Last November, IRODA, with the support of the World Health Organization, UNICEF and the Open Society Foundation, was able to train health professionals from around the country in diagnosis and intervention for children with autism. Recently two IRODA staff travelled to five different regions in Tajikistan to provide mentoring and support to the professionals who had attended the training. It was pleasing to find that all participants had started to use the new knowledge they gained through the training to identify children with autism.
As the IRODA staff travelled to the regions they were able to answer questions and give feedback to the participants about the process of diagnosing autism and starting early intervention. Since the training in November last year there have been 63 children in total diagnosed with autism in the five areas from which professionals were trained. These children are now receiving support through a local government clinic or non-government organization.
Since beginning its work in 2008 IRODA has been limited to predominately working with children and families in the capital city of Dushanbe.
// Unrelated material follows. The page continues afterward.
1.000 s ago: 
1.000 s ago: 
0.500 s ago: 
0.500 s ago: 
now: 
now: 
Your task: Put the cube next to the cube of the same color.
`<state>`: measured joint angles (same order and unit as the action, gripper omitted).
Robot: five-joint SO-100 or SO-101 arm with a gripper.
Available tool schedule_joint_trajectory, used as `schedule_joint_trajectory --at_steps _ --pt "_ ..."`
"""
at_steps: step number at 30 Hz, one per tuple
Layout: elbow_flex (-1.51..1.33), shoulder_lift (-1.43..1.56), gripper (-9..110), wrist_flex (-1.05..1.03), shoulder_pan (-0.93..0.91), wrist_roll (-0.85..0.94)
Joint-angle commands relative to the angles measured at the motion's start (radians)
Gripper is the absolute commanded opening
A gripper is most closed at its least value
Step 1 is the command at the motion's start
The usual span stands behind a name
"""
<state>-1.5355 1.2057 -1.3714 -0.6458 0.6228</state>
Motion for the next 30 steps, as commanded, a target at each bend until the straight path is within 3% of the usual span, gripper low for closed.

It has been exciting that the training conducted last November led to children from around the country receiving an appropriate diagnosis and starting to access support for their learning and development. IRODA is working towards seeing children with autism from right around the country identified at the earliest possible opportunity and receiving the support that will allow them to reach their full potential. Your ongoing partnership with IRODA will enable us to continue further training and professional support that will extend the work even further around the nation of Tajikistan.
Apr 28, 2015
By Karen Purdie - Project Leader
Lots to learn in the kitchen...
As IRODA has grown as an organization over the last 5 years the children that they been working with have also grown up! The committed IRODA staff are continually looking for ways in which to encourage the children and young people that they work with to gain new skills. A recent addition to the space in which IRODA works with young people with autism has been a kitchen. This is providing great opportunities for those who attend IRODA’s programs to develop some basic cooking skills. With the support of IRODA staff they are learning the steps that are involved in preparing food, as well as learning to follow instructions and work together. As they do this there is the added motivation and reward of being able to eat what they’ve cooked!
Many of the young people IRODA is working with have spent a significant part of their childhood without opportunities to attend school or be involved in their local communities. IRODA is committed to seeing these young people develop new skills and have the chance to participate alongside others in family and community life. The new kitchen at IRODA is just one way in which young people can gain skills for life within a supportive and understanding environment. Your on-going support of IRODA’s work is allowing us to continue to create new opportunities and experiences for children and young people with autism in Tajikistan. Thank you!
Jan 27, 2015
New skills, knowledge & attitudes
By Karen Purdie - Project Leader
Training in 'Autism Diagnosis & Intervention'
2014 ended on a wonderful note for IRODA’s work in Tajikistan. In collaboration with the Ministry of Health, and with support of the World Health Organization, UNICEF and the Open Society Foundation IRODA hosted a week of training on ‘Autism Diagnosis and Intervention’. This was the first opportunity IRODA has had to train doctors within the government health system on the diagnosis of autism. It was also the first time that people working in the disability sector came from around the country to receive training in practical skills for working with children with autism.
A training team made up of four professionals from Australia and Bangladesh trained 27 doctors to effectively diagnose autism, and equipped 21 professionals from both the government and non-government sector to work effectively with children with autism and their families. IRODA is very pleased with the opportunities that this has opened up for the progression of its work. In the past children with autism have frequently been mis-diagnosed and without access to therapy or support. As a result of the training there are now a group of doctors from around the country who have the skills and resources to appropriately diagnose autism, and the Ministry of Health is committed to improving systems and processes that will allow them to do so more efficiently.
Prior to IRODA’s work in Tajikistan children with autism were generally admitted to hospital for a 7-day period and given medication (usually inappropriately) as a means of the doctors determining their diagnosis. One doctor who participated in training week initially challenged the trainers as to how it was possible to diagnose a child without hospitalizing and medicating them. This same doctor later in the week acknowledged that it not necessary or helpful to hospitalize a child for diagnosis, and suggested that the doctors consider taking off their white coats when they were interacting with the children through the play based diagnostic assessment.
Along with the wonderful benefits of these 48 professionals gaining new skills and knowledge IRODA was really pleased to see changes in attitudes of the training participants. We look forward the impact that this will have on the lives of children with autism and their families in Tajikistan. Thank you for partnering with us in the past, and we hope you will continue to work with us during 2015 as we support the growing number of children with autism that we have contact with.